The FIA is investigating the accident and is considering implementing a system which will automatically slow down the cars following a crash.

Charlie Whiting, the FIA's race director and safety delegate, gave a briefing to media in Sochi in which he outlined these plans.

He also indicated that Bianchi had slowed down prior to his accident.

Bianchi's family issued an update on the 25-year-old's condition Tuesday, nine days after his accident at Suzuka.

"As a consequence of the accident at Suzuka a number of medical challenges have needed to be overcome," the statement issued by Marussia said.

"The situation remains challenging due to the diffuse axonal traumatic brain injury Jules has sustained.

"Jules remains in a critical but stable condition in the Intensive Care Unit of Mie General Medical Center in Yokkaichi.

"The Bianchi family continue to be comforted by the thoughts and prayers of Jules' man fans and the motor sport community."

There was a moving show of support for Bianchi before the drivers resumed racing for the first time since the accident at the Russian Grand Prix.
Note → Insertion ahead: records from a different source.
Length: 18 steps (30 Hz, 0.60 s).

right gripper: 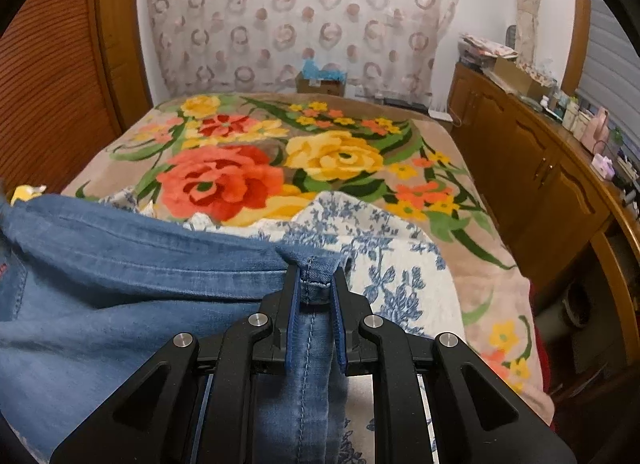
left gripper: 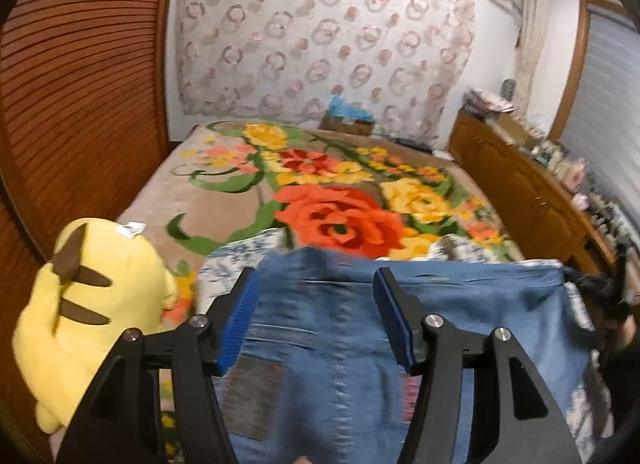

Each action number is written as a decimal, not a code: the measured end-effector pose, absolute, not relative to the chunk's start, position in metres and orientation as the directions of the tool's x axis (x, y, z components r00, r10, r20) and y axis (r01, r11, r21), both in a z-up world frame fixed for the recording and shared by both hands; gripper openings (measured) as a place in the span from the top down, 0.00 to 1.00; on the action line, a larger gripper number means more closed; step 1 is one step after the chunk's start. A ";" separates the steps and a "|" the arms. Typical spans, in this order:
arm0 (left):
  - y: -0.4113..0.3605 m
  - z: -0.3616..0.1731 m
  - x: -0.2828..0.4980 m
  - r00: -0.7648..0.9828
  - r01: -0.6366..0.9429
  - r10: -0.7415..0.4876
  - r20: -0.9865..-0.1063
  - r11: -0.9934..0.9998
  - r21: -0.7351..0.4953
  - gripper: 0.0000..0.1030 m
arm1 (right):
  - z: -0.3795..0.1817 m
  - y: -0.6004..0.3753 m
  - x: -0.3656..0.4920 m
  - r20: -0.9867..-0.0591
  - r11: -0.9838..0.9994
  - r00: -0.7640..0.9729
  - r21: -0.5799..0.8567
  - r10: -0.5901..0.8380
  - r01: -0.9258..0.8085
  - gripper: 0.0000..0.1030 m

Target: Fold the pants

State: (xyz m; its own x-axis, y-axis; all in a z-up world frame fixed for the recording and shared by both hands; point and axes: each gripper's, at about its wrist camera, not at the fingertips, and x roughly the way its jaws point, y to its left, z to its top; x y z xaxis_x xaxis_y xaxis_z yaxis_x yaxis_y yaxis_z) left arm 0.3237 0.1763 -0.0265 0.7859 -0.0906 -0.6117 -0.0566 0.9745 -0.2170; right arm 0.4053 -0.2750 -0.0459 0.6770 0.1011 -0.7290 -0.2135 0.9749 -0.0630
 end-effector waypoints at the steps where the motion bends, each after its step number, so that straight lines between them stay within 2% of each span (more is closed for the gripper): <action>1: 0.172 -0.024 0.323 0.791 -0.045 -0.102 -0.603 0.974 -0.223 0.43 | -0.047 -0.275 0.405 -0.729 0.974 0.676 -0.061 0.106 -0.219 0.88; 9: 0.138 -0.025 0.317 0.774 0.031 -0.141 -0.617 0.982 -0.185 0.43 | -0.036 -0.283 0.401 -0.688 0.982 0.716 -0.023 0.122 -0.189 0.87; 14: 0.124 -0.040 0.303 0.751 0.039 -0.139 -0.646 0.985 -0.167 0.43 | -0.030 -0.287 0.394 -0.685 0.981 0.717 -0.016 0.130 -0.193 0.74; 18: 0.117 -0.054 0.293 0.738 0.002 -0.086 -0.669 0.992 -0.125 0.43 | -0.031 -0.297 0.376 -0.710 0.979 0.687 0.016 0.156 -0.205 0.63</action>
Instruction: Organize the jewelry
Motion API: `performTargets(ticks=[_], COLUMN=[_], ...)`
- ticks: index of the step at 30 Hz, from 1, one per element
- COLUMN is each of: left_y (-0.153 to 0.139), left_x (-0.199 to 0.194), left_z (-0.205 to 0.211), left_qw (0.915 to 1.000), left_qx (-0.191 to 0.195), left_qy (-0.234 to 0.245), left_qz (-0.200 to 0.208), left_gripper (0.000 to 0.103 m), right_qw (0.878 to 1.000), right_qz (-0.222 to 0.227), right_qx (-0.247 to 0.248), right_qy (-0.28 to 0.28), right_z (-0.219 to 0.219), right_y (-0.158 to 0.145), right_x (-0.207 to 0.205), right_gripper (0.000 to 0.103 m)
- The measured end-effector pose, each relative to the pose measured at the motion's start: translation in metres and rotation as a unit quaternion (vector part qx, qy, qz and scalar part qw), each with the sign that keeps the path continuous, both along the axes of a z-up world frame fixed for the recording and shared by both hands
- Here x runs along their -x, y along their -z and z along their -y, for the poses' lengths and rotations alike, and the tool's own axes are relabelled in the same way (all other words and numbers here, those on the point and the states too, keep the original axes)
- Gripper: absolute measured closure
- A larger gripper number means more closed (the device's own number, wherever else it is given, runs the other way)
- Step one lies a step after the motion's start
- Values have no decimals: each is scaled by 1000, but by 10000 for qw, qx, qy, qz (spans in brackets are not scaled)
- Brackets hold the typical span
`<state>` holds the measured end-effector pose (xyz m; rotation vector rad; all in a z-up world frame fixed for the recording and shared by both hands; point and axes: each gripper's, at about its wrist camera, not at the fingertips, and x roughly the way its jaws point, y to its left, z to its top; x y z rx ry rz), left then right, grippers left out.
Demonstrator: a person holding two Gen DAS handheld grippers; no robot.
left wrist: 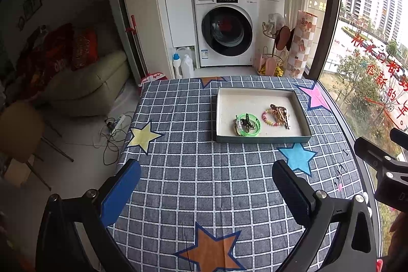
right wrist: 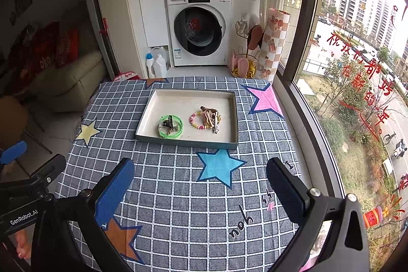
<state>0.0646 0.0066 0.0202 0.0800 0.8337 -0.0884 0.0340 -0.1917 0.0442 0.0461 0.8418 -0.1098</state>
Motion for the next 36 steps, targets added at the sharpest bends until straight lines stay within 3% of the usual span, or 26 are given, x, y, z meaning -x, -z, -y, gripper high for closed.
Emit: performTargets(ticks=[36], left_y=[-12], left_x=[3], left_z=[0], left_qw=[9999], left_qx=[29], left_qy=[-82], left_qz=[122], left_gripper=[0], right_qw=[9999], right_qz=[143], right_qx=[-69], right_qy=[-22], right_z=[-1], right_y=[-8], right_x=[1], right_gripper=[0])
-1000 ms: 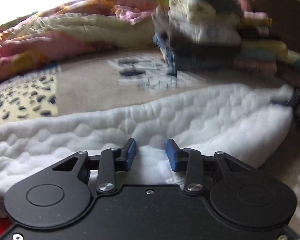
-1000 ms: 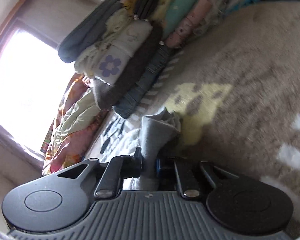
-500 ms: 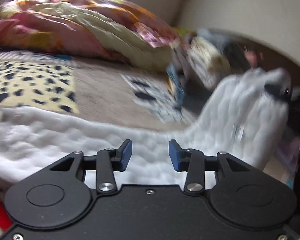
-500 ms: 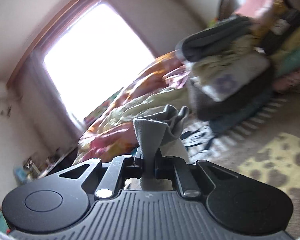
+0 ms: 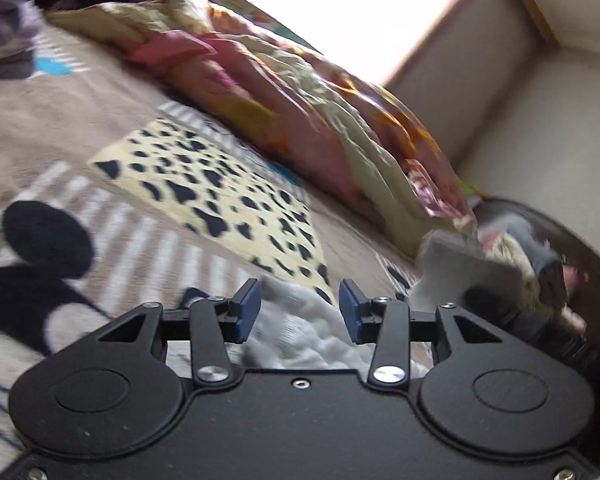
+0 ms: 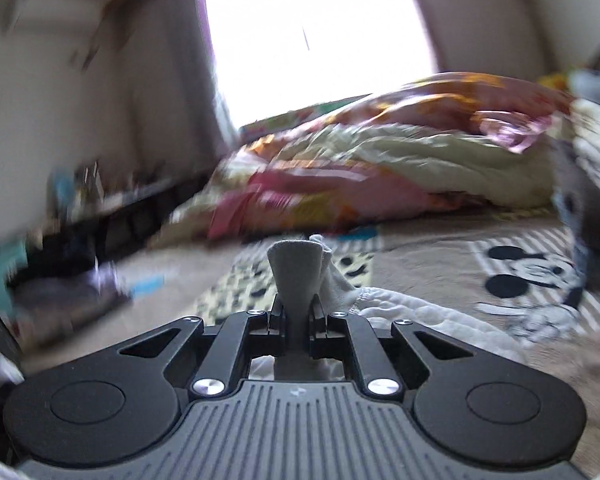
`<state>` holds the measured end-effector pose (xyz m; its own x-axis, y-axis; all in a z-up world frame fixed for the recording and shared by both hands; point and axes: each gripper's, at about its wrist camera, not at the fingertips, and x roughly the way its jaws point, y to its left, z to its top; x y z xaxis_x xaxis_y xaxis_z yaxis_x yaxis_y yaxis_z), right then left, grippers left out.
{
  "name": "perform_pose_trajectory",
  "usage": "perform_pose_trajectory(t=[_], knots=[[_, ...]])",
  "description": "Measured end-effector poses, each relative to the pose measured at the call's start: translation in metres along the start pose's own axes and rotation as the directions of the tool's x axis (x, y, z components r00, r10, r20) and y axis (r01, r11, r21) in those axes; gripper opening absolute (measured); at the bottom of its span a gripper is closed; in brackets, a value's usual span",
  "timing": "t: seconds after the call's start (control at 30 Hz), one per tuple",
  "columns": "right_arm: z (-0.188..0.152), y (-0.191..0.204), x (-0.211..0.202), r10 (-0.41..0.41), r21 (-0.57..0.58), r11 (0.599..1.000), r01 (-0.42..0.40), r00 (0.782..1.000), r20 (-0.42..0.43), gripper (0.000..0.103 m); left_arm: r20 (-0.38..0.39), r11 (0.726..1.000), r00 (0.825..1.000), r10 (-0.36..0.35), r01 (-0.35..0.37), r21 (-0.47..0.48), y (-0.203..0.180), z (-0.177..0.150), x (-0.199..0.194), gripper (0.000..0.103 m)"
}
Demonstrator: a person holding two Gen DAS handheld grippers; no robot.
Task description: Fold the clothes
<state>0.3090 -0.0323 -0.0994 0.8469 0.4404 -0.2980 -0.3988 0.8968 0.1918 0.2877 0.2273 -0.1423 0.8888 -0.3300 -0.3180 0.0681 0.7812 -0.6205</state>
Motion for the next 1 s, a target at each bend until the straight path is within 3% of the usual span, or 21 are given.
perform_pose_trajectory(t=[0.17, 0.53, 0.63, 0.8, 0.93, 1.0], knots=[[-0.025, 0.053, 0.030, -0.011, -0.201, 0.980, -0.006, 0.996, -0.088, 0.011, 0.032, 0.999, 0.999, 0.002, -0.001, -0.041, 0.011, 0.009, -0.009, 0.042], [-0.055, 0.095, 0.058, -0.078, -0.395, 0.919, 0.011, 0.985, -0.155, 0.012, 0.001, 0.997, 1.000, -0.026, 0.026, -0.075, 0.026, 0.015, -0.003, 0.042], [-0.064, 0.107, 0.058, -0.076, -0.452, 0.892, -0.006, 0.984, -0.163, 0.018, -0.007, 0.997, 1.000, -0.027, 0.026, -0.073, 0.026, 0.013, 0.000, 0.042], [-0.073, 0.126, 0.026, 0.020, -0.496, 0.864, -0.085, 0.991, -0.134, 0.041, 0.006, 0.998, 1.000, -0.024, 0.024, -0.064, 0.021, 0.014, 0.001, 0.042], [-0.073, 0.110, -0.018, 0.062, -0.411, 0.904, -0.119, 0.987, -0.150, 0.037, 0.022, 1.000, 0.999, -0.027, 0.026, 0.017, 0.007, 0.019, 0.001, 0.042], [-0.073, 0.086, -0.047, 0.038, -0.369, 0.925, -0.086, 0.990, -0.135, 0.037, 0.029, 0.997, 0.999, -0.038, 0.036, 0.072, -0.001, 0.021, 0.002, 0.042]])
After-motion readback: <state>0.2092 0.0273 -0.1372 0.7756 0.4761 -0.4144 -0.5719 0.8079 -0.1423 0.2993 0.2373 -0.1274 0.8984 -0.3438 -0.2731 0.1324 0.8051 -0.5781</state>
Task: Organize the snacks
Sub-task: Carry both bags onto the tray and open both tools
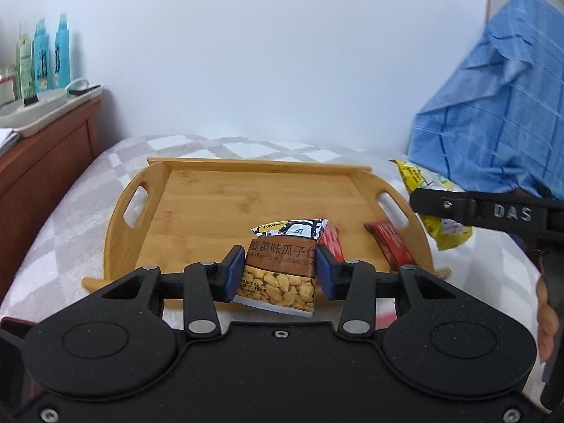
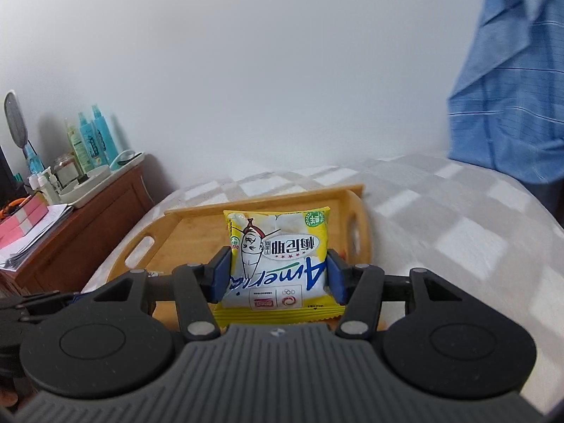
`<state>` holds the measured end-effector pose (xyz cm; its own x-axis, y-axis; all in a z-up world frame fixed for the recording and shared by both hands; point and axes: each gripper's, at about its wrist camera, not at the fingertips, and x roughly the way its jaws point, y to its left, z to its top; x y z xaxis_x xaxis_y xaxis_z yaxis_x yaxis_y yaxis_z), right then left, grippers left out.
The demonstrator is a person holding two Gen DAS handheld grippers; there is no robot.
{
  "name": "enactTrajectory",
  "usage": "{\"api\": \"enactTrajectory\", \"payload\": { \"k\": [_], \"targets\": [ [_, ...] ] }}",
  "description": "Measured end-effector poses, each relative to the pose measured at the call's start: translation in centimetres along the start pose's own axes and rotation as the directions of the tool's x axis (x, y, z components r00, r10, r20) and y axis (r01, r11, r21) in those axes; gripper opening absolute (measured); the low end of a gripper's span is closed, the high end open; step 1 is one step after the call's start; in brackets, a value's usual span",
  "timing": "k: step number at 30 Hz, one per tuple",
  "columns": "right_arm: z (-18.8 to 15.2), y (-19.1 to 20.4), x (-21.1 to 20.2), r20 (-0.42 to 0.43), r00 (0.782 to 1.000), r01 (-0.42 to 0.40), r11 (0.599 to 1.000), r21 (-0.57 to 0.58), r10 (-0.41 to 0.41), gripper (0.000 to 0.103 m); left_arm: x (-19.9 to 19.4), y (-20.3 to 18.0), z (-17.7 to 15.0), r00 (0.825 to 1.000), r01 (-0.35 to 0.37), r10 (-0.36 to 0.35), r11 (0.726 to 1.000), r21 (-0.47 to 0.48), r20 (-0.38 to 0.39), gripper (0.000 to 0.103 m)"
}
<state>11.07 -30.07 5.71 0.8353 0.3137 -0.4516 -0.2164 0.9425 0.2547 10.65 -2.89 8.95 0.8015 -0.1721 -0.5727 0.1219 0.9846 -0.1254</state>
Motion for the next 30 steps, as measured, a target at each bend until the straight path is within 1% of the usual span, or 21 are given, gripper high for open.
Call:
{"api": "enactTrajectory", "payload": {
  "k": [4, 7, 11, 15, 20, 27, 30],
  "targets": [
    [2.2, -1.0, 4.1, -0.041, 0.999, -0.029, 0.999, 0.02, 0.03, 0.058, 3.1, 0.2, 0.9, 0.999, -0.031, 0.031, 0.999, -0.005, -0.015, 0.041],
    [3.2, -1.4, 6.6, -0.067, 0.997, -0.026, 1.0, 0.014, 0.027, 0.058, 5.6, 0.0, 0.9, 0.998, -0.049, 0.049, 0.999, 0.007, -0.049, 0.041],
    [3.7, -1.9, 9.8, -0.099, 0.995, -0.021, 1.0, 0.016, 0.022, 0.058, 8.2, -0.3, 0.4, 0.994, -0.079, 0.08, 0.997, 0.025, -0.079, 0.041],
    [3.8, -2.3, 12.5, -0.133, 0.991, -0.008, 1.0, 0.014, 0.01, 0.058, 9.9, -0.6, 0.0, 0.992, -0.088, 0.091, 0.995, 0.039, -0.088, 0.041],
    [3.4, -2.3, 14.5, -0.167, 0.986, 0.015, 1.0, -0.027, -0.019, 0.058, 10.9, -1.1, -0.5, 0.991, -0.095, 0.1, 0.993, 0.064, -0.087, 0.041],
    [2.8, -2.8, 15.6, -0.185, 0.982, 0.04, 0.999, -0.023, -0.044, 0.058, 11.5, -2.0, -0.9, 0.989, -0.117, 0.125, 0.987, 0.107, -0.073, 0.041],
    [2.7, -2.9, 15.6, -0.184, 0.982, 0.038, 0.999, -0.011, -0.039, 0.058, 11.6, -2.2, -1.0, 0.989, -0.124, 0.133, 0.985, 0.12, -0.066, 0.041]
  ]
}}
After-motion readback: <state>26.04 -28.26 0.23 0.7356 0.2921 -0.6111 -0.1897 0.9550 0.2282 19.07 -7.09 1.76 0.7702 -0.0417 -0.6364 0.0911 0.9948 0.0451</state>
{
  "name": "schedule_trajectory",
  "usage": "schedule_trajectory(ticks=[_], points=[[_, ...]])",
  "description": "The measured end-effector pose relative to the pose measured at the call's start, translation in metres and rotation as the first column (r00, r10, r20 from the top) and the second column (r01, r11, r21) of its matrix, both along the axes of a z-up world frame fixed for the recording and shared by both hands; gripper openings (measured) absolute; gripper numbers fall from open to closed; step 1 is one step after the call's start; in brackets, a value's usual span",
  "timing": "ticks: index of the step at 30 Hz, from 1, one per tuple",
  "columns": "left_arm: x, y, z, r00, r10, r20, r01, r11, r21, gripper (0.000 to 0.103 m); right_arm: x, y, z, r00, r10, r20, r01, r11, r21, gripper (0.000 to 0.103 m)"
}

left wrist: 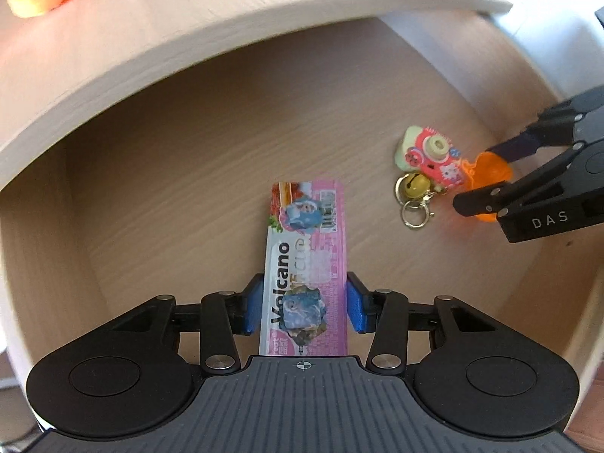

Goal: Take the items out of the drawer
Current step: 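Carry the packet onto the desk with the left tool while the right tool places the orange cup there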

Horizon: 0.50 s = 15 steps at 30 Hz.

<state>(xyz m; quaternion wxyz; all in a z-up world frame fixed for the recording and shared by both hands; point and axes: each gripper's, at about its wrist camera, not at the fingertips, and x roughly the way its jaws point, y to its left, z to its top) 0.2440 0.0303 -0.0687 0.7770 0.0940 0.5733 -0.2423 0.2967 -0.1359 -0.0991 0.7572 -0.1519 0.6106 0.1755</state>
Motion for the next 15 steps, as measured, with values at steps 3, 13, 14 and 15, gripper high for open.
schedule_trajectory(ticks=[3,13,14,15], points=[[-0.008,0.009,0.032,1.000,0.007,0.024,-0.005,0.997,-0.079,0.048,-0.010,-0.005,0.023,0.999,-0.021,0.038,0.019,0.999,0.046,0.059],[0.058,0.037,0.187,0.878,0.253,0.406,-0.142,0.948,-0.284,0.010,0.009,-0.023,0.174,0.902,-0.201,0.382,0.073,0.943,0.325,0.059],[0.072,0.038,0.189,0.870,0.260,0.418,-0.149,0.949,-0.279,0.010,0.019,-0.019,0.180,0.889,-0.207,0.409,0.072,0.944,0.323,0.059],[0.088,0.038,0.184,0.870,0.263,0.417,-0.161,0.951,-0.265,0.010,0.027,-0.018,0.181,0.879,-0.210,0.428,0.068,0.944,0.323,0.059]])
The Frenchman's 21 fellow Formula One racers gathered together at the front of the grid in Sochi for a minute's silence.

Earlier, Bianchi's Marussia team made its own tribute with its sole driver in the Russian race, Max Chilton, holding a pit board which read, "Racing for Jules."

Lewis Hamilton, who won the race for Mercedes to extend his lead in the drivers' championship, later dedicated his win to Bianchi.